Overview
When running REST API calls to query tables in Dremio, specifically, the call to retrieve job results, only 100 rows are returned when the query should return many more rows.
Applies to
All versions of Dremio
Cause
The API call api/v3/job/${JOB_ID}/results
returns the results in batches and by default it will return with a batch size of 100. (Docs page)
To retrieve all the results from a job, you will need to send multiple calls to the API, changing the offset
parameter each time.
The first call can be without any query parameters, although you might want to increase the batch size to the highest possible (500) e.g.:
/api/v3/job/${JOB_ID}/results?limit=500
Within the JSON response, a field called rowCount
holds the total number of rows in the dataset.
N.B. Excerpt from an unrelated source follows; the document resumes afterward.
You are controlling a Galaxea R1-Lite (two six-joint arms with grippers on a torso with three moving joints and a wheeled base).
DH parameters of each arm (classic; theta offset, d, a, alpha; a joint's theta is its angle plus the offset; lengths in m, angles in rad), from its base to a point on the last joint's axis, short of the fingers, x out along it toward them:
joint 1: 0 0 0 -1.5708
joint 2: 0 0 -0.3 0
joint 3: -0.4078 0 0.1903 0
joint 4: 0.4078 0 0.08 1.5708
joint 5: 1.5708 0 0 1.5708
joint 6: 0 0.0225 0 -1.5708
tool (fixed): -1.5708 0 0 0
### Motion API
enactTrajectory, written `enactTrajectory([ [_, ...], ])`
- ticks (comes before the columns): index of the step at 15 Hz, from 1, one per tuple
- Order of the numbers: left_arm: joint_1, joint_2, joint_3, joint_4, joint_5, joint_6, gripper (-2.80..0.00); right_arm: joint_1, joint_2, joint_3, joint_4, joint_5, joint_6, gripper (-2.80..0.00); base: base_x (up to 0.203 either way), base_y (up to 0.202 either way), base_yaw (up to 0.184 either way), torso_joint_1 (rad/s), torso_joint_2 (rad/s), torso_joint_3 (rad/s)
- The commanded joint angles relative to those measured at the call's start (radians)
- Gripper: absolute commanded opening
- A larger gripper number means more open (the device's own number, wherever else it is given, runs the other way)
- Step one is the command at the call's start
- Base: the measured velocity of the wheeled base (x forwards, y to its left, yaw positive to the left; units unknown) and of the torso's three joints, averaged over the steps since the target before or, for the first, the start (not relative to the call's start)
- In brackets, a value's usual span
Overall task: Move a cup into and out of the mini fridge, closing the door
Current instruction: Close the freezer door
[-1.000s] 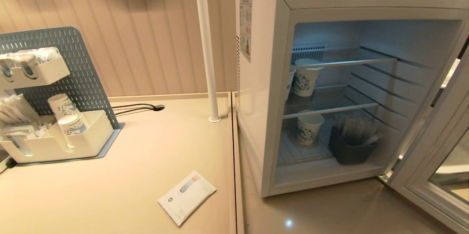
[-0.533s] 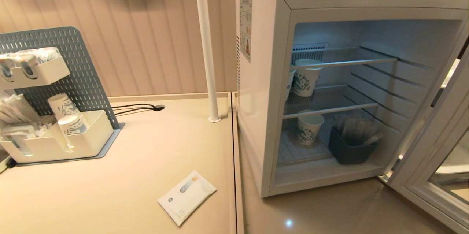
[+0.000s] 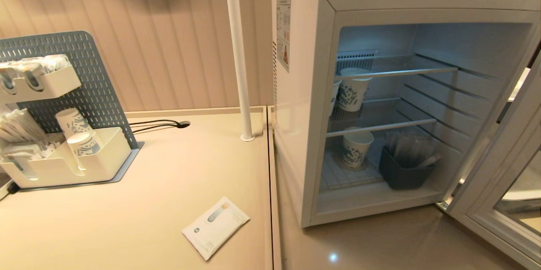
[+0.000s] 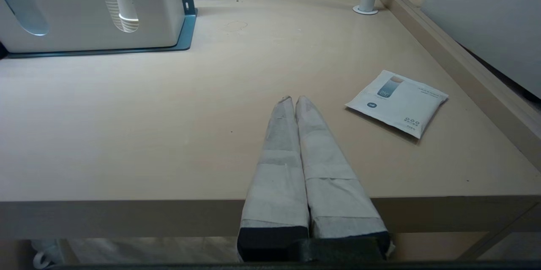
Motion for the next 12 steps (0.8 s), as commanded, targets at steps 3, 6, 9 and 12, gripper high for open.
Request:
enactTrajectory([
  [3, 0.000, 0.000, 0.000, 0.000, 0.000, -0.001, -2.80, 0.012, -0.114, 0.146, -0.038, 0.041, 0.017, -2.80, 0.000, 0.000, 0.000, 0.000, 0.00, 0.000],
  [6, 0.000, 0.000, 0.000, 0.000, 0.000, -0.001, -2.80, 0.066, -0.156, 0.152, -0.034, 0.056, 0.040, -2.80, 0.000, 0.000, 0.000, 0.000, 0.00, 0.000],
  [9, 0.000, 0.000, 0.000, 0.000, 0.000, -0.001, -2.80, 0.091, -0.226, 0.188, -0.024, 0.054, 0.047, -2.80, 0.000, 0.000, 0.000, 0.000, 0.00, 0.000],
  [12, 0.000, 0.001, 0.000, 0.000, 0.000, -0.001, -2.80, 0.156, -0.345, 0.237, 0.031, 0.049, 0.048, -2.80, 0.000, 0.000, 0.000, 0.000, 0.00, 0.000],
])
This can be used to calculate how many calls need to be made to retrieve the entire dataset, with different offset=
query parameters each time.
Putting it all together in a script, you would end up with something like this (for a bash script):
#!/usr/bin/bash
DREMIO_AUTH_TOKEN=_dremio$(curl $DREMIO_BASE_PATH/apiv2/login -k -H 'Content-Type: application/json' -d"{\"userName\":\"$USERNAME\",\"password\":\"$PASSWORD\"}" -s | jq -r ".token")
DATASET=$(curl -X GET -s -k -H 'Content-Type: application/json' -H "Authorization: $DREMIO_AUTH_TOKEN" $DREMIO_BASE_PATH/api/v3/job/${JOB_ID}/results?limit=${BATCHSIZE} )
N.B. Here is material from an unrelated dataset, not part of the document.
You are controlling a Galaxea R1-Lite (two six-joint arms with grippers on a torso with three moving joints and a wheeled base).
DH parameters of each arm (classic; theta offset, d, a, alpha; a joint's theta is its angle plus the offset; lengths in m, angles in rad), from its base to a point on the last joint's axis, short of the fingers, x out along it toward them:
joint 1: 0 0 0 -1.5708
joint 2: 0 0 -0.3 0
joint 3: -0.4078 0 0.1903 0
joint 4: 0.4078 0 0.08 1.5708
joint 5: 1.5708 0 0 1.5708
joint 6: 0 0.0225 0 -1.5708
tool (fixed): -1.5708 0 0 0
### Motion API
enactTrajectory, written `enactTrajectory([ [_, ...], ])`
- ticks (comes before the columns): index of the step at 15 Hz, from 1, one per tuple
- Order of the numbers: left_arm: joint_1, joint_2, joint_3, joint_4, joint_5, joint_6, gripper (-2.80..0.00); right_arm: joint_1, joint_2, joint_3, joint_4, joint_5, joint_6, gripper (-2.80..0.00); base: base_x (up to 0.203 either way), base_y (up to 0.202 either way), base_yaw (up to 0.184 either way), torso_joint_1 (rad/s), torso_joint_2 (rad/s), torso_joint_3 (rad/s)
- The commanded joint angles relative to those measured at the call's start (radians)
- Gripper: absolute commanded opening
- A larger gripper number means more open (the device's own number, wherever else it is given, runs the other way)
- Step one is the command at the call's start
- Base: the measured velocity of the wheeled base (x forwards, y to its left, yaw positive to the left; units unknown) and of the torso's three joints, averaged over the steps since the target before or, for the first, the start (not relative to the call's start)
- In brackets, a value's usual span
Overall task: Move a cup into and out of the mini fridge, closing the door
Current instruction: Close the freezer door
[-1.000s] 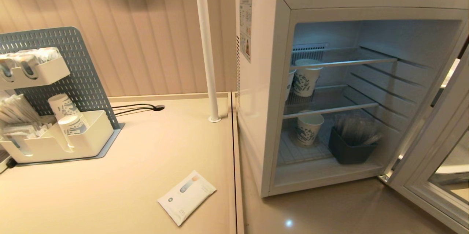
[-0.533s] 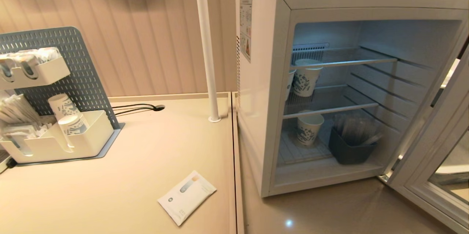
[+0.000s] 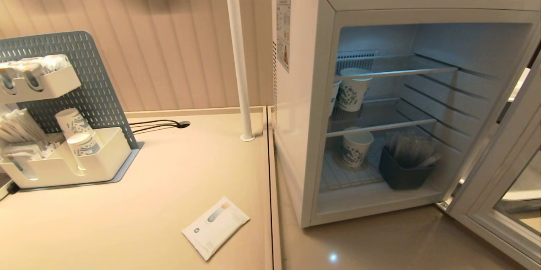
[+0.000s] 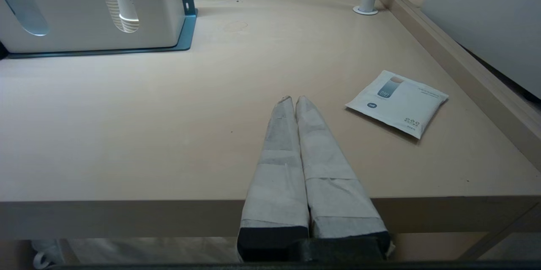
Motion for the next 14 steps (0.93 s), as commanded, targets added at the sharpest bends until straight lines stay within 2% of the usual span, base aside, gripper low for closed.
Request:
enactTrajectory([
  [1, 0.000, 0.001, 0.000, 0.000, 0.000, -0.001, -2.80, 0.059, -0.130, 0.040, 0.039, -0.003, -0.001, -2.80, 0.000, 0.000, 0.000, 0.000, 0.00, 0.000],
  [4, 0.000, 0.000, 0.000, 0.000, 0.000, -0.001, -2.80, 0.089, -0.273, 0.169, 0.029, -0.078, 0.001, -2.80, 0.000, 0.000, 0.000, 0.000, 0.00, 0.000],
  [6, 0.000, 0.002, 0.000, 0.000, 0.000, -0.001, -2.80, 0.092, -0.348, 0.321, -0.029, -0.139, -0.001, -2.80, 0.000, 0.000, 0.000, 0.000, 0.00, 0.000],
  [10, 0.000, 0.001, 0.000, 0.000, 0.000, -0.001, -2.80, 0.094, -0.376, 0.623, -0.313, -0.345, -0.001, -2.80, 0.000, 0.000, 0.000, 0.000, 0.00, 0.000],
  [11, 0.000, 0.002, 0.000, 0.000, 0.000, -0.001, -2.80, 0.094, -0.378, 0.648, -0.323, -0.410, 0.000, -2.80, 0.000, 0.000, 0.000, 0.000, 0.00, 0.000],
  [12, 0.000, 0.002, 0.000, 0.000, 0.000, -0.001, -2.80, 0.094, -0.379, 0.645, -0.256, -0.440, -0.005, -2.80, 0.000, 0.000, 0.000, 0.000, 0.00, 0.000],
  [14, 0.000, 0.001, 0.000, 0.000, 0.000, -0.001, -2.80, 0.094, -0.380, 0.610, -0.147, -0.448, -0.007, -2.80, 0.000, 0.000, 0.000, 0.000, 0.00, 0.000],
])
## Do something with the first batch of results stored in $DATASET here
# echo ${DATASET} | jq .
ROW_COUNT=$(echo ${DATASET} | jq ."rowCount")
OFFSET=${BATCHSIZE}
while [[ ${OFFSET} -lt ${ROW_COUNT} ]]
do
DATASET=$(curl -X GET -s -k -H 'Content-Type: application/json' -H "Authorization: $DREMIO_AUTH_TOKEN" $DREMIO_BASE_PATH/api/v3/job/${JOB_ID}/results?limit=${BATCHSIZE}\&offset=${OFFSET} )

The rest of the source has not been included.